[EXERCISE AIM]: Transcribe every record without leaving anything out or changing a word.
══ RECORDED INFORMATION
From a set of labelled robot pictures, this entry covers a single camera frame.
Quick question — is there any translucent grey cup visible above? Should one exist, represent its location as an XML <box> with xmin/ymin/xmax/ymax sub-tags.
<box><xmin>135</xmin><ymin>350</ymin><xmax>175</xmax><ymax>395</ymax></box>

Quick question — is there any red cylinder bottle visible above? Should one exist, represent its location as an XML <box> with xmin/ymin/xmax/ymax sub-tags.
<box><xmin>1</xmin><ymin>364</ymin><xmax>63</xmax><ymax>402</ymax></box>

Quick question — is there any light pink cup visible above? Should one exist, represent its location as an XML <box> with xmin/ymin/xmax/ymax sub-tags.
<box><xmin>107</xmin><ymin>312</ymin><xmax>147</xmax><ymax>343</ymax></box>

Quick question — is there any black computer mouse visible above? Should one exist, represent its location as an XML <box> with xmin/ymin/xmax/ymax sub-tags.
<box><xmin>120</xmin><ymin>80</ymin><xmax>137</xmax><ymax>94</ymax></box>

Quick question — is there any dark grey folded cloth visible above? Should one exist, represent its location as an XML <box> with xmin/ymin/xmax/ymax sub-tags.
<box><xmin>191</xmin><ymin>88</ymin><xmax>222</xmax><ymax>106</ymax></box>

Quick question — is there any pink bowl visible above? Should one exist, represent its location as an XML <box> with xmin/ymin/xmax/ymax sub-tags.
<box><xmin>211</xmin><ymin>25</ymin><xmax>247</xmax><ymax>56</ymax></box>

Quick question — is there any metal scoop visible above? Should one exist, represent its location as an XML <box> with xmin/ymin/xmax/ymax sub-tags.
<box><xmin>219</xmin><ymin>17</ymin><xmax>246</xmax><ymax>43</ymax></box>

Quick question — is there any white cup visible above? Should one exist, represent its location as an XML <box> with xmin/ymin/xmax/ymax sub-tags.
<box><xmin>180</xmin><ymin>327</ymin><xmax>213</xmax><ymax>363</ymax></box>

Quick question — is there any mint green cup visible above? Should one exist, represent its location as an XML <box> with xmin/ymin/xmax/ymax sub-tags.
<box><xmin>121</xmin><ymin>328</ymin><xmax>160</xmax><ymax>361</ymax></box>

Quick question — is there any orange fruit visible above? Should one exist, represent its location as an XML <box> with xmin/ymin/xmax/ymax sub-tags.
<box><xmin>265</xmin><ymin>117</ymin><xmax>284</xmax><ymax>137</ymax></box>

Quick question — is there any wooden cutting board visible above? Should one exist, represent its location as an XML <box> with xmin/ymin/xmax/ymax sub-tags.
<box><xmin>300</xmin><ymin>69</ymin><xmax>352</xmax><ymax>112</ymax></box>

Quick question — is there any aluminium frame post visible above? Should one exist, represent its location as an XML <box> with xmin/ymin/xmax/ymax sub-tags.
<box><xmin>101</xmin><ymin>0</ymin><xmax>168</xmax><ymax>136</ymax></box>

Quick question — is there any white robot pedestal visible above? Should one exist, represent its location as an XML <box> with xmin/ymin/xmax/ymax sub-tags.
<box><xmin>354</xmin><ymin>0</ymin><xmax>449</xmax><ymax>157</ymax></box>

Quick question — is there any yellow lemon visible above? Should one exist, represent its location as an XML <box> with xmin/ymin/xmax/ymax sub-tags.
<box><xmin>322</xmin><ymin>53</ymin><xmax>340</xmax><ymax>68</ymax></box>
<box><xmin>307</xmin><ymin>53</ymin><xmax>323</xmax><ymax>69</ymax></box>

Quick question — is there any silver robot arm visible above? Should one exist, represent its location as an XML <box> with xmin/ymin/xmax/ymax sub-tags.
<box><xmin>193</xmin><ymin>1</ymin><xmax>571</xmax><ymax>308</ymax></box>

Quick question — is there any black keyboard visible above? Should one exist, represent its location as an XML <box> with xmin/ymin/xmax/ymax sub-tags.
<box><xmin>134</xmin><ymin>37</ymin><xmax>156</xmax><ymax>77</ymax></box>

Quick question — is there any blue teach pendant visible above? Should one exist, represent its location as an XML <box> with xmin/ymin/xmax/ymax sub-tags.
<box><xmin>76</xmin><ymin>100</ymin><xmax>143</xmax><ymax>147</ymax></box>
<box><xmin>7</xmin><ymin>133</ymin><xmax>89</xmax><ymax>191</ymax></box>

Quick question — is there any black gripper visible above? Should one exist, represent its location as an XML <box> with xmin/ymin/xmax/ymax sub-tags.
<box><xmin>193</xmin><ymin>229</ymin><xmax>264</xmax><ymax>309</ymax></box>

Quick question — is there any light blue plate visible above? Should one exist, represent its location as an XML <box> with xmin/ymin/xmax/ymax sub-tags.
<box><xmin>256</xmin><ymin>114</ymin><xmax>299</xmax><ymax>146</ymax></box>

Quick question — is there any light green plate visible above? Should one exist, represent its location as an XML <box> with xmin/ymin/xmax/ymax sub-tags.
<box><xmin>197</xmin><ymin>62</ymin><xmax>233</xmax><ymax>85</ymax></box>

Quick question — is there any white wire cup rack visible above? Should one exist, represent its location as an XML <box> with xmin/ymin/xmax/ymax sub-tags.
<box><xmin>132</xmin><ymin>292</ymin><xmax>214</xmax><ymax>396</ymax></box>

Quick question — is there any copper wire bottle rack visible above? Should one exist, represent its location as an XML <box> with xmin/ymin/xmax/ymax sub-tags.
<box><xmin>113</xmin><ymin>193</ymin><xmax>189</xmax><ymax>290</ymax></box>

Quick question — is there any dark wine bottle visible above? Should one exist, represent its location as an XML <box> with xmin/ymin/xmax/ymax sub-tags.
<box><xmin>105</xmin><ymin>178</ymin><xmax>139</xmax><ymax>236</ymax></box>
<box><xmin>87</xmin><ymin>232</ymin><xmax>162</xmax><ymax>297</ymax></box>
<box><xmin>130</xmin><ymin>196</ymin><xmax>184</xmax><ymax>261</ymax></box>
════
[RESULT OF THE TASK]:
From a set of labelled robot pictures, this entry covers a single camera frame.
Quick question — is there any translucent grey cup visible above? Should one exist, represent its location as an XML <box> with xmin/ymin/xmax/ymax sub-tags.
<box><xmin>135</xmin><ymin>350</ymin><xmax>175</xmax><ymax>395</ymax></box>

Quick question — is there any red cylinder bottle visible above? Should one exist, represent its location as an XML <box> with xmin/ymin/xmax/ymax sub-tags.
<box><xmin>1</xmin><ymin>364</ymin><xmax>63</xmax><ymax>402</ymax></box>

Quick question — is there any light pink cup visible above? Should one exist, represent its location as an XML <box> with xmin/ymin/xmax/ymax sub-tags.
<box><xmin>107</xmin><ymin>312</ymin><xmax>147</xmax><ymax>343</ymax></box>

Quick question — is there any black computer mouse visible above? Should one exist, represent its location as an XML <box> with xmin/ymin/xmax/ymax sub-tags.
<box><xmin>120</xmin><ymin>80</ymin><xmax>137</xmax><ymax>94</ymax></box>

Quick question — is there any dark grey folded cloth visible above? Should one exist, represent its location as an XML <box> with xmin/ymin/xmax/ymax sub-tags.
<box><xmin>191</xmin><ymin>88</ymin><xmax>222</xmax><ymax>106</ymax></box>

Quick question — is there any pink bowl visible above? Should one exist, represent its location as an XML <box> with xmin/ymin/xmax/ymax sub-tags.
<box><xmin>211</xmin><ymin>25</ymin><xmax>247</xmax><ymax>56</ymax></box>

Quick question — is there any metal scoop visible above? Should one exist, represent its location as an XML <box> with xmin/ymin/xmax/ymax sub-tags.
<box><xmin>219</xmin><ymin>17</ymin><xmax>246</xmax><ymax>43</ymax></box>

Quick question — is there any white cup visible above? Should one exist, represent its location as an XML <box> with xmin/ymin/xmax/ymax sub-tags.
<box><xmin>180</xmin><ymin>327</ymin><xmax>213</xmax><ymax>363</ymax></box>

Quick question — is there any mint green cup visible above? Should one exist, represent its location as an XML <box> with xmin/ymin/xmax/ymax sub-tags.
<box><xmin>121</xmin><ymin>328</ymin><xmax>160</xmax><ymax>361</ymax></box>

Quick question — is there any orange fruit visible above? Should one exist, represent its location as an XML <box> with xmin/ymin/xmax/ymax sub-tags.
<box><xmin>265</xmin><ymin>117</ymin><xmax>284</xmax><ymax>137</ymax></box>

Quick question — is there any wooden cutting board visible above? Should one exist, represent its location as an XML <box> with xmin/ymin/xmax/ymax sub-tags.
<box><xmin>300</xmin><ymin>69</ymin><xmax>352</xmax><ymax>112</ymax></box>

Quick question — is there any aluminium frame post visible above? Should one exist, represent its location as an XML <box> with xmin/ymin/xmax/ymax sub-tags.
<box><xmin>101</xmin><ymin>0</ymin><xmax>168</xmax><ymax>136</ymax></box>

Quick question — is there any white robot pedestal visible above? Should one exist, represent its location as an XML <box> with xmin/ymin/xmax/ymax sub-tags.
<box><xmin>354</xmin><ymin>0</ymin><xmax>449</xmax><ymax>157</ymax></box>

Quick question — is there any yellow lemon visible above? Should one exist, represent its location as an XML <box> with xmin/ymin/xmax/ymax sub-tags.
<box><xmin>322</xmin><ymin>53</ymin><xmax>340</xmax><ymax>68</ymax></box>
<box><xmin>307</xmin><ymin>53</ymin><xmax>323</xmax><ymax>69</ymax></box>

Quick question — is there any silver robot arm visible above? Should one exist, represent its location as an XML <box> with xmin/ymin/xmax/ymax sub-tags.
<box><xmin>193</xmin><ymin>1</ymin><xmax>571</xmax><ymax>308</ymax></box>

Quick question — is there any black keyboard visible above? Should one exist, represent its location as an XML <box> with xmin/ymin/xmax/ymax sub-tags.
<box><xmin>134</xmin><ymin>37</ymin><xmax>156</xmax><ymax>77</ymax></box>

Quick question — is there any blue teach pendant visible above? Should one exist, represent its location as an XML <box> with xmin/ymin/xmax/ymax sub-tags.
<box><xmin>76</xmin><ymin>100</ymin><xmax>143</xmax><ymax>147</ymax></box>
<box><xmin>7</xmin><ymin>133</ymin><xmax>89</xmax><ymax>191</ymax></box>

Quick question — is there any black gripper visible above? Should one exist, represent its location as an XML <box> with xmin/ymin/xmax/ymax sub-tags.
<box><xmin>193</xmin><ymin>229</ymin><xmax>264</xmax><ymax>309</ymax></box>

Quick question — is there any light blue plate visible above? Should one exist, represent its location as an XML <box> with xmin/ymin/xmax/ymax sub-tags.
<box><xmin>256</xmin><ymin>114</ymin><xmax>299</xmax><ymax>146</ymax></box>

Quick question — is there any light green plate visible above? Should one exist, represent its location as an XML <box> with xmin/ymin/xmax/ymax sub-tags.
<box><xmin>197</xmin><ymin>62</ymin><xmax>233</xmax><ymax>85</ymax></box>

Quick question — is there any white wire cup rack visible above? Should one exist, represent its location as an XML <box> with xmin/ymin/xmax/ymax sub-tags.
<box><xmin>132</xmin><ymin>292</ymin><xmax>214</xmax><ymax>396</ymax></box>

Quick question — is there any copper wire bottle rack visible above? Should one exist, represent its location as an XML <box> with xmin/ymin/xmax/ymax sub-tags.
<box><xmin>113</xmin><ymin>193</ymin><xmax>189</xmax><ymax>290</ymax></box>

Quick question — is there any dark wine bottle visible above? Should one exist, represent its location as an XML <box> with xmin/ymin/xmax/ymax sub-tags.
<box><xmin>105</xmin><ymin>178</ymin><xmax>139</xmax><ymax>236</ymax></box>
<box><xmin>87</xmin><ymin>232</ymin><xmax>162</xmax><ymax>297</ymax></box>
<box><xmin>130</xmin><ymin>196</ymin><xmax>184</xmax><ymax>261</ymax></box>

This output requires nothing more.